First off, it's Papillon ;-)

I would suggest either neutering him and showing him in juniors and performance, or keeping him intact and showing him in juniors, breed, and performance events. I would not advise breeding him.

You shouldn't get any dog expecting to "recoup the money you spent on them". It doesn't happen.


----------



## Spicy1_VV (Jun 1, 2007)

I would forget about breading rights as I don't see the point in breading a dog. Here it is usually not socially acceptable to eat dogs (in some places I think it can result in a criminal charge) so no need to bread him.


----------



## Keechak (Aug 10, 2008)

If his ear fring is really as sparce as it looks in the photo, then it will be VERY difficult to show him succesfully in the breed ring. Ear fring is a very important part of the Papillon breed standard and dogs that don't have it don't do well.

also Papillons need their patellas OFA'ed If you don't know what OFA is I suggest you do much more research on breeding before you even think about breeding for yourself.


----------



## LilMissSunshine (Nov 1, 2008)

I would just stick with the pet price and have him neutered. hes a cutie and will make an amazing pet. showing is NO way to make money, in fact, you lost a lot of money lol its very expensive. As for studding him out, dog breeding is more complicated that it seems, and between health tests and all that, you wouldn't be making anything. 

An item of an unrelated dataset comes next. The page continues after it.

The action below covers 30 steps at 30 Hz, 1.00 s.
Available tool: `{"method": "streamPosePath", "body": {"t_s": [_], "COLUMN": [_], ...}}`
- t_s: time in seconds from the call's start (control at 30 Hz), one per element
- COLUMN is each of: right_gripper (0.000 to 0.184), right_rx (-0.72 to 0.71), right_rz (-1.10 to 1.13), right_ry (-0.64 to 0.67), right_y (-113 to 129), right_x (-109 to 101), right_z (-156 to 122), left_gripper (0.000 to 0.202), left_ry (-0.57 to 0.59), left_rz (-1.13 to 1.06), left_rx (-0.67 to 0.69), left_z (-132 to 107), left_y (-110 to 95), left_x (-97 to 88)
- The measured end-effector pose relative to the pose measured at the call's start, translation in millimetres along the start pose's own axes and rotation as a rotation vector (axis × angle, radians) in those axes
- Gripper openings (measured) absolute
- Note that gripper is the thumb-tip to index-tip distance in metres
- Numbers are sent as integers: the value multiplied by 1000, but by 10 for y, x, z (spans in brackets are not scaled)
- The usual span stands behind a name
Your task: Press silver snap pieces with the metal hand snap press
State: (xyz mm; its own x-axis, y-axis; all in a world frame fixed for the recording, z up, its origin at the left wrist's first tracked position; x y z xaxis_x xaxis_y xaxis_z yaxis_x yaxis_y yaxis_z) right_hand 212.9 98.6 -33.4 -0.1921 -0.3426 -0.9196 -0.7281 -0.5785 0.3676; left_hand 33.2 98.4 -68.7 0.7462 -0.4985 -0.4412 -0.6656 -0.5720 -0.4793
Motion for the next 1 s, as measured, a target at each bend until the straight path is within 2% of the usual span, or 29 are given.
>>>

and any breeder willing to offer breeding rights to anybody for $$ probably isn't a very good one.. just my opinion 

study up, learn more about the breed, attend some shows, talk to some people... that would be my suggestion. you don't seem ready to be breeding dogs, especially a breed you can't spell lol we all start out new, just do some research  

and just for future reference, the breed is P-A-P-I-L-L-O-N
and its B-R-E-E-D , not bread. bread is something you eat


----------



## Michiyo-Fir (Jul 25, 2009)

I would just neuter him if I were you. I'm just not one for breeding. I mean it takes a lot of work to show and get the champion status for the dog before breeding him. Also there are lots of tests like eyes, knees, etc. to be done.

My Papillion is a show quality little girl too. She was supposed to be kept for the breeder herself to show but since she had 2 show girls from that litter, I convinced her to sell me one of them on a spay contract.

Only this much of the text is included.